All Products
Search
Document Center

DataWorks:GetFile

Last Updated:Mar 30, 2026

Retrieves the details of a file.

Try it now

Try this API in OpenAPI Explorer, no manual signing needed. Successful calls auto-generate SDK code matching your parameters. Download it with built-in credential security for local usage.

Test

RAM authorization

No authorization for this operation. If you encounter issues with this operation, contact technical support.

Request parameters

Parameter

Type

Required

Description

Example

ProjectId

integer

No

The ID of the DataWorks workspace. You can log on to the DataWorks console, and go to the workspace configuration page to obtain the workspace ID.

You must specify either this parameter or the ProjectIdentifier parameter to identify the DataWorks workspace for this API call.

10000

ProjectIdentifier

string

No

The name of the DataWorks workspace. You can log on to the DataWorks console, and go to the workspace configuration page to obtain the workspace name.

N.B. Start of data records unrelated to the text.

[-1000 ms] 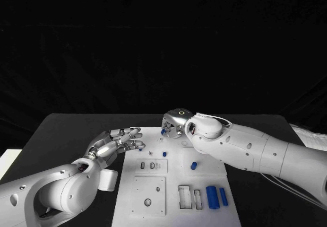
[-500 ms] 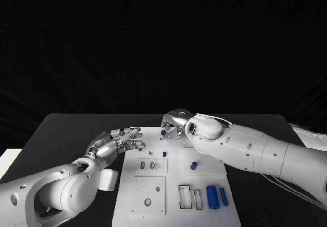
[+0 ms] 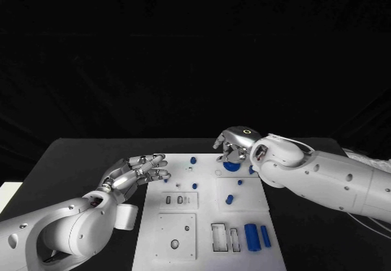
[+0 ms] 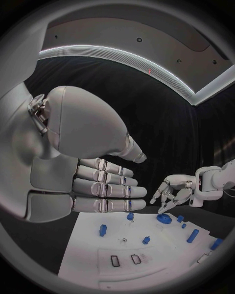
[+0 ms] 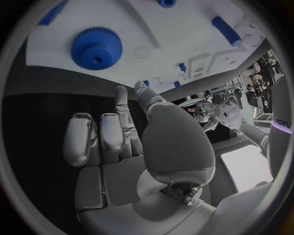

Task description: Assemble the parts on the task board

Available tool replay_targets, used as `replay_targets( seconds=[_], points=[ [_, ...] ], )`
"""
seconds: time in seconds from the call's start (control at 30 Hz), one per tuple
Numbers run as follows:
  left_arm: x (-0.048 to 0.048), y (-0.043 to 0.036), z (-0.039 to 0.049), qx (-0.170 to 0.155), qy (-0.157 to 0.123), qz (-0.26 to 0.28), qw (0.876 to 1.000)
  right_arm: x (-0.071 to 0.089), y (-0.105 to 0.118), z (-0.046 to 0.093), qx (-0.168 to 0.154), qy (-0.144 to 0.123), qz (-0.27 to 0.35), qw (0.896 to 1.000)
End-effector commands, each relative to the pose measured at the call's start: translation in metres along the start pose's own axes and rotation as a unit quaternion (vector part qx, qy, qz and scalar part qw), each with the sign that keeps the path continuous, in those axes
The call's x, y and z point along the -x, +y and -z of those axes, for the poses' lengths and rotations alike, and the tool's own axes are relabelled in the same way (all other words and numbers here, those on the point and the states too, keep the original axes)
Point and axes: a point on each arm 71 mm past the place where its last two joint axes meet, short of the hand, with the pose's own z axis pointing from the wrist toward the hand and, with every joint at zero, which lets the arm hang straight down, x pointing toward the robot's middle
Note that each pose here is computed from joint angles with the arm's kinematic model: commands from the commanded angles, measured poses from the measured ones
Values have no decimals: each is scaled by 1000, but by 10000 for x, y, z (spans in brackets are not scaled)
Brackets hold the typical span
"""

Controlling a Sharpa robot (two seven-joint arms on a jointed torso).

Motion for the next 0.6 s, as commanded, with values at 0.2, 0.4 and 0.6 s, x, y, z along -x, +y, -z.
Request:
replay_targets(
  seconds=[0.2, 0.4, 0.6],
  points=[
    [-9, -9, -3, -1, 9, 8, 1000, 49, -267, 242, -70, 39, -64, 995],
    [-9, -2, -14, 0, 9, 9, 1000, 27, -387, 275, -93, 58, -47, 993],
    [-12, 3, -23, 0, 9, 9, 1000, -7, -427, 259, -103, 70, -30, 992]
  ],
)
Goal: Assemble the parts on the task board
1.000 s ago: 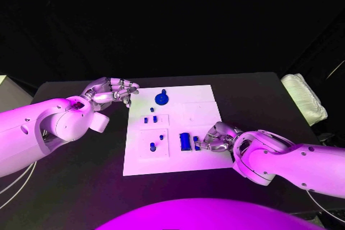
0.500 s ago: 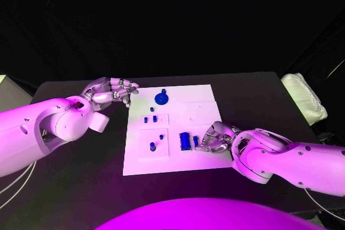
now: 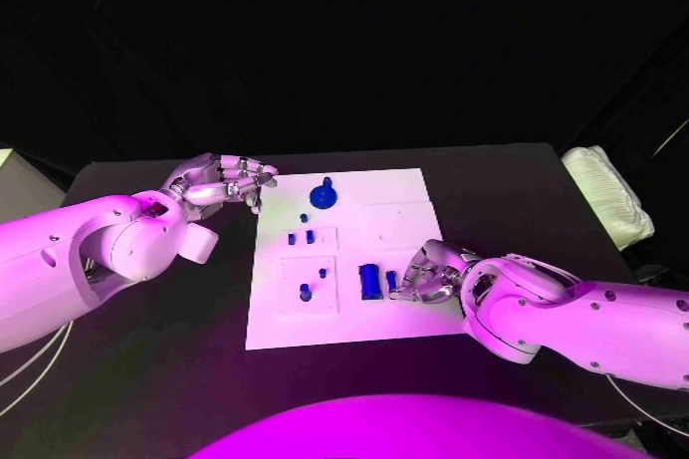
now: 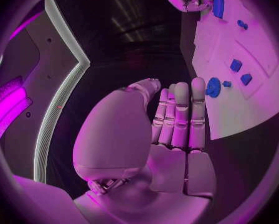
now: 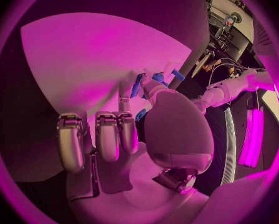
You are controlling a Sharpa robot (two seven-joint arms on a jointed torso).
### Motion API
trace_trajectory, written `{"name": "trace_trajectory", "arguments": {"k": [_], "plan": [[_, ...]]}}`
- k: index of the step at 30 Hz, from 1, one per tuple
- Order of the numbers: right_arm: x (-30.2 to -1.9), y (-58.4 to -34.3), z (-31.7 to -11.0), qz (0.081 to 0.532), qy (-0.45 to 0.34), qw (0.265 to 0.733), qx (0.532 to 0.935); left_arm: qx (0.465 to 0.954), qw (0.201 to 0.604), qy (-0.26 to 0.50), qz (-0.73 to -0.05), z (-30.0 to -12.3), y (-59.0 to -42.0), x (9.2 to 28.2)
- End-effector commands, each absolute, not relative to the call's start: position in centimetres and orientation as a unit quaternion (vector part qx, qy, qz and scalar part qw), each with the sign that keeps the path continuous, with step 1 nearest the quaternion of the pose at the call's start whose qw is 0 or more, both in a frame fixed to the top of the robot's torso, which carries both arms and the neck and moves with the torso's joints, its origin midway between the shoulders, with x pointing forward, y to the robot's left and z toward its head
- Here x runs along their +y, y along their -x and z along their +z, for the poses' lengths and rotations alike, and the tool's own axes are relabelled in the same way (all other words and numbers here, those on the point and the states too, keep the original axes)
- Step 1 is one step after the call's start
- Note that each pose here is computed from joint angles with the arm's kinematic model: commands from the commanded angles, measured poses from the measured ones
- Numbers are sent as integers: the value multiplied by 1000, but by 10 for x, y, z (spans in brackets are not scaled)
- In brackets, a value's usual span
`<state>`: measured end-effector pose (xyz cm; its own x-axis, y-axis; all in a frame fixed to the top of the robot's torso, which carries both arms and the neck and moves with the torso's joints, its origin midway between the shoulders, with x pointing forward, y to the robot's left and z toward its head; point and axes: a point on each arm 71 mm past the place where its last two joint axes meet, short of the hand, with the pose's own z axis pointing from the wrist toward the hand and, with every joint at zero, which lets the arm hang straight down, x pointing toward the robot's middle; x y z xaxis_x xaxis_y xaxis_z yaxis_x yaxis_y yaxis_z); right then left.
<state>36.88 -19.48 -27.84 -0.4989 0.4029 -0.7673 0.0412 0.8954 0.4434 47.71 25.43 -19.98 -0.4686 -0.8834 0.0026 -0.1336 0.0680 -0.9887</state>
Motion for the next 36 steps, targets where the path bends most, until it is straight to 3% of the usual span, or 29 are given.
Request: {"name": "trace_trajectory", "arguments": {"k": [1, 7, 13, 20, 28, 36], "plan": [[-193, -368, -275, 203, -117, 497, 835, 649, 332, 389, -564, -199, -477, 253], [-192, -368, -265, 244, -111, 517, 813, 647, 334, 389, -564, -199, -478, 253], [-196, -379, -247, 304, -126, 557, 762, 634, 343, 396, -569, -199, -481, 253], [-215, -413, -235, 364, -192, 574, 708, 600, 367, 411, -580, -202, -489, 253], [-238, -468, -239, 417, -284, 552, 664, 553, 387, 437, -594, -211, -511, 251], [-242, -503, -244, 457, -344, 522, 633, 531, 412, 457, -582, -223, -531, 251]]}}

You must specify either this parameter or the ProjectId parameter to identify the DataWorks workspace for this API call.

dw_project

FileId

integer

No

The ID of the file. You can invoke the ListFiles API to query the ID of the corresponding file.

100000001

NodeId

integer

No

The ID of the scheduling node. You can invoke the ListFiles API to obtain the node ID.

200000001

Response elements

Element

Type

Description

Example

object

HttpStatusCode

integer

HTTP status code.

200

ErrorMessage

string

Error message.

The connection does not exist.

RequestId

string

Request ID. Used for troubleshooting when a fault occurs.

0000-ABCD-EFG****

ErrorCode

string

Error code.

Invalid.Tenant.ConnectionNotExists

Success

boolean

Indicates whether the invocation succeeded. Valid values:

  • true: The invocation succeeded.

  • false: Failed to invoke.

true

Data

object

Details of the file.

File

object

Basic information about the file.

CommitStatus

integer

The current commit status of the file. Valid values:

  • 0: The latest code has not been submitted.

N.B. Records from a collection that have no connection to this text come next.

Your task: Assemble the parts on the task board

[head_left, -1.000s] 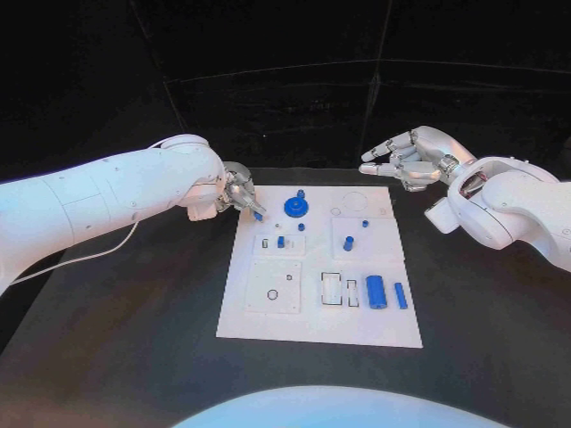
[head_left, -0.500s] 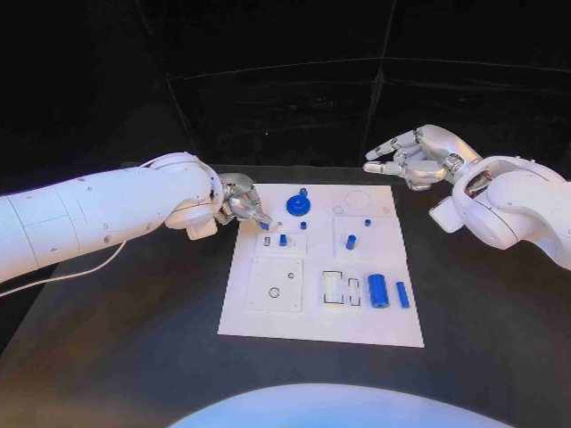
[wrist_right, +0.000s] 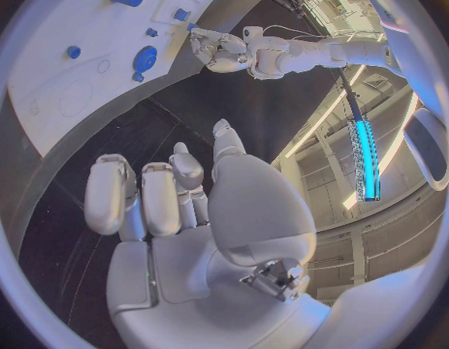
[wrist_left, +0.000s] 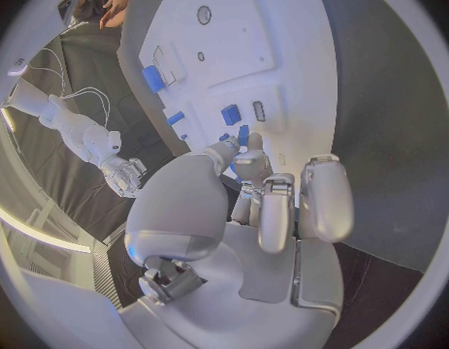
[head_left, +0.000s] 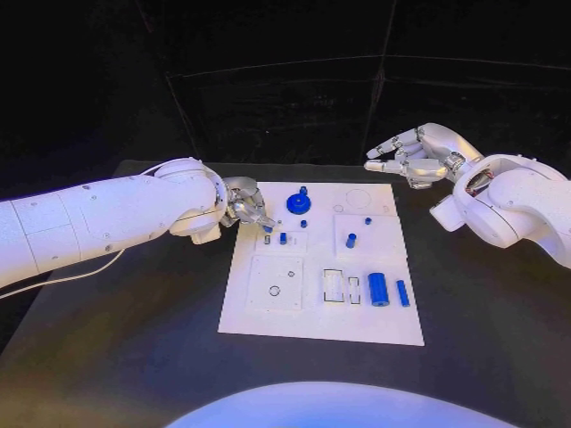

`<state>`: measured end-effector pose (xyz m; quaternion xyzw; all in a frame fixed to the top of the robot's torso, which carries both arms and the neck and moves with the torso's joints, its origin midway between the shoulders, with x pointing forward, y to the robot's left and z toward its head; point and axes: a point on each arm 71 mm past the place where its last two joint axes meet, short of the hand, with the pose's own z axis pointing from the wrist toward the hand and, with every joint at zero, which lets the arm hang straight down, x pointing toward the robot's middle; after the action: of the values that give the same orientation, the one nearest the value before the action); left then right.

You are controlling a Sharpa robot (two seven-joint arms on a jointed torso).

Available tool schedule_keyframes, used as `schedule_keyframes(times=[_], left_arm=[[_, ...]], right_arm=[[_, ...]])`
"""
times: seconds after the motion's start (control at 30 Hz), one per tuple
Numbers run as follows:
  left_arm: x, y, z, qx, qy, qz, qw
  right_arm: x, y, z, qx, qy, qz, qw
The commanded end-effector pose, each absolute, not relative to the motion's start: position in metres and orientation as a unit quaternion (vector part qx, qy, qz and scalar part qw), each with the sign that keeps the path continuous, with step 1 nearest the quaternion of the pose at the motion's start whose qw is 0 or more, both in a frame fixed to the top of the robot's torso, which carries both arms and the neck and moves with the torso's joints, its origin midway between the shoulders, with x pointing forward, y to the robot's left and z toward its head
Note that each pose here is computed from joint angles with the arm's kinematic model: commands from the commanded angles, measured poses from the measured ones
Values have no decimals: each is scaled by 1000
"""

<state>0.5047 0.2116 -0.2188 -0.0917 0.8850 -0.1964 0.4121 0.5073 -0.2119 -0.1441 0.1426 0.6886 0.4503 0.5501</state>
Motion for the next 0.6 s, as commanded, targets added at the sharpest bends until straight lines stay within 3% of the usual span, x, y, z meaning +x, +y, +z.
schedule_keyframes(times=[0.03,0.6], left_arm=[[504,212,-221,-80,889,-177,414],[501,210,-230,-69,905,-159,388]], right_arm=[[507,-211,-143,140,688,454,549],[507,-211,-143,140,688,454,549]])
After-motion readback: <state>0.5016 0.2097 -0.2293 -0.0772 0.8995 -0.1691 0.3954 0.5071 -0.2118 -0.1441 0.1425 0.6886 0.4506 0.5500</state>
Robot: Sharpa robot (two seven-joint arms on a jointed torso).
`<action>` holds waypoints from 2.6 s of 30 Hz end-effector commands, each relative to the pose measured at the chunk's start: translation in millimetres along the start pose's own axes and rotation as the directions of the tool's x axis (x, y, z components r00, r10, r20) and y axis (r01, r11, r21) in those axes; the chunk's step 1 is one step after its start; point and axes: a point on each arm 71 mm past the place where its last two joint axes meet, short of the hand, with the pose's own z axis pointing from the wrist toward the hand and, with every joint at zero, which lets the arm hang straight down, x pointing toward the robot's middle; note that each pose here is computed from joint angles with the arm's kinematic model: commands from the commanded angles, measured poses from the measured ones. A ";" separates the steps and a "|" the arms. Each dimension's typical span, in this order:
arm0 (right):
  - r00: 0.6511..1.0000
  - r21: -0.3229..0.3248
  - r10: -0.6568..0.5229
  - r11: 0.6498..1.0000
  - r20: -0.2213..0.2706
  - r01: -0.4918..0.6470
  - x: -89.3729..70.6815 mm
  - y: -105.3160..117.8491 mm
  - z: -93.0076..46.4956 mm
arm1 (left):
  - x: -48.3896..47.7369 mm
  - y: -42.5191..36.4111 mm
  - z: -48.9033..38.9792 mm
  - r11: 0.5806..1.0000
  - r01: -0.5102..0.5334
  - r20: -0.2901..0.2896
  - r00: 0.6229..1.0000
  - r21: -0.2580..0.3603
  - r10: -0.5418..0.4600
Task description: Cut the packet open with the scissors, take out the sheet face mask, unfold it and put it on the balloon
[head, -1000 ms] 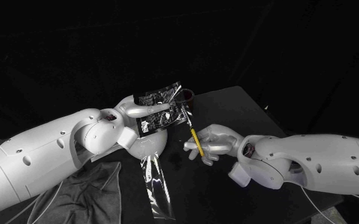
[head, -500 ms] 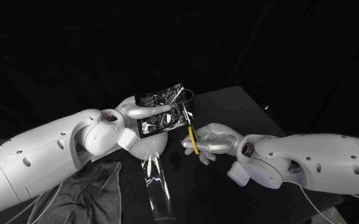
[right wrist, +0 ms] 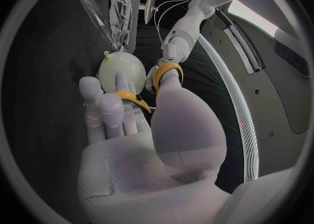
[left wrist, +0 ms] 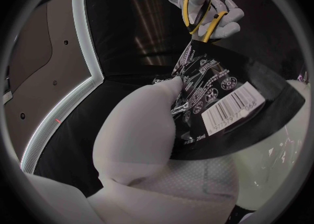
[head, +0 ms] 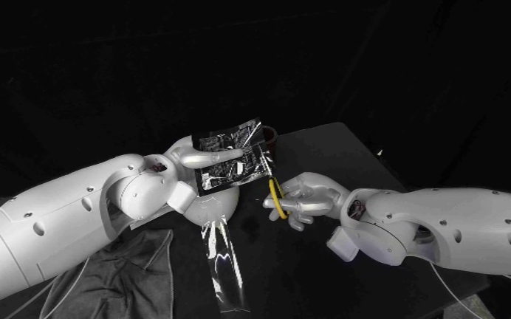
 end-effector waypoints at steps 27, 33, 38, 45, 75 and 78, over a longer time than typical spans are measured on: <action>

  • 1: The latest code has been submitted.

0

AutoParsing

boolean

Indicates whether automatic parsing is enabled for the file. Valid values:

  • true: The code in the file is automatically parsed.

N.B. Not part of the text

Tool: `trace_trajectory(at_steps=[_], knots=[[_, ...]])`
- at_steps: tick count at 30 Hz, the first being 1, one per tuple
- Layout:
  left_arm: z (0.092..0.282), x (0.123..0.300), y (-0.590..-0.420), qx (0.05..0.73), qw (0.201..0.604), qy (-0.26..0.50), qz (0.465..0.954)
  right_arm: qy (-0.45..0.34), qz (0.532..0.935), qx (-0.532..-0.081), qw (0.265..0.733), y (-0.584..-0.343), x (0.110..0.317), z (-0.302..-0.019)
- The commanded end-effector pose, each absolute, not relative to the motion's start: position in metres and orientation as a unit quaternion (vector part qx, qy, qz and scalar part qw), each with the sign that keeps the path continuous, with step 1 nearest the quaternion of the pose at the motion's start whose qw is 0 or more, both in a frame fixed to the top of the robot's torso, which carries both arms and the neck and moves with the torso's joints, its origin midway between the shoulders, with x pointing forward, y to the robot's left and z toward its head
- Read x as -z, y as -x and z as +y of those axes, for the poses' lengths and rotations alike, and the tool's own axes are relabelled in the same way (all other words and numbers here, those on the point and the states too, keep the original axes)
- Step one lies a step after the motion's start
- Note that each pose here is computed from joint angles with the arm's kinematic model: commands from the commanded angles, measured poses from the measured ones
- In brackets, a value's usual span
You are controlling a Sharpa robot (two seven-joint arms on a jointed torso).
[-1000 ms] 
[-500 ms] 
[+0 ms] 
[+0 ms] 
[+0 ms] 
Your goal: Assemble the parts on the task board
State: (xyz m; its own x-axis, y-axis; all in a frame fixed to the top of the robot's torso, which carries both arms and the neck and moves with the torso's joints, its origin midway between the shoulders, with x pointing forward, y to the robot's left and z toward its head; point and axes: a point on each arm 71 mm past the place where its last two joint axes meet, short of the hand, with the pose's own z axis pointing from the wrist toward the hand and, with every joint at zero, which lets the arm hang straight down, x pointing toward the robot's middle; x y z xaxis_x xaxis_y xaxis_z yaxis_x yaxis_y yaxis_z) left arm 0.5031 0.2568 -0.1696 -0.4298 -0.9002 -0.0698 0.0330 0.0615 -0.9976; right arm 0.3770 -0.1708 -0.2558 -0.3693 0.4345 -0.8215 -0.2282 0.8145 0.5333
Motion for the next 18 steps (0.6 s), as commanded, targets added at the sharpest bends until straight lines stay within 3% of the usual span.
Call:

  • false: The code in the file is not automatically parsed.

This parameter corresponds to the "Code Parsing" option in the DataWorks console (https://workbench.data.aliyun.com/console) when you select "Same Cycle" under Schedule Configuration > Schedule Dependency for a Data Development job.

true

Owner

string

Alibaba Cloud User ID of the file owner.

7775674356****

CreateTime

integer

UNIX timestamp when the file was created, in milliseconds.

1593879116000

FileType

integer

The code type of the file. Different file types use different code. For more information, see DataWorks Edge Zone Collection.

10

CurrentVersion

integer

Version number of the latest submitted version of the file.

3

BizId

integer

The ID of the Business Process to which the file belongs. This field is deprecated. Use the BusinessId field instead.

1000001

LastEditUser

string

The Alibaba Cloud User ID of the user who last edited the file.

424732****

FileName

string

Name of the file.

ods_user_info_d

ConnectionName

string

The name of the data source used when executing the job corresponding to the file.

odps_source

UseType

string

The function module to which the file belongs. Valid values:

  • NORMAL: Data Development.

  • MANUAL: One-time task.

  • MANUAL_BIZ: Manually triggered workflow.

  • SKIP: Dry-run scheduling in Data Development.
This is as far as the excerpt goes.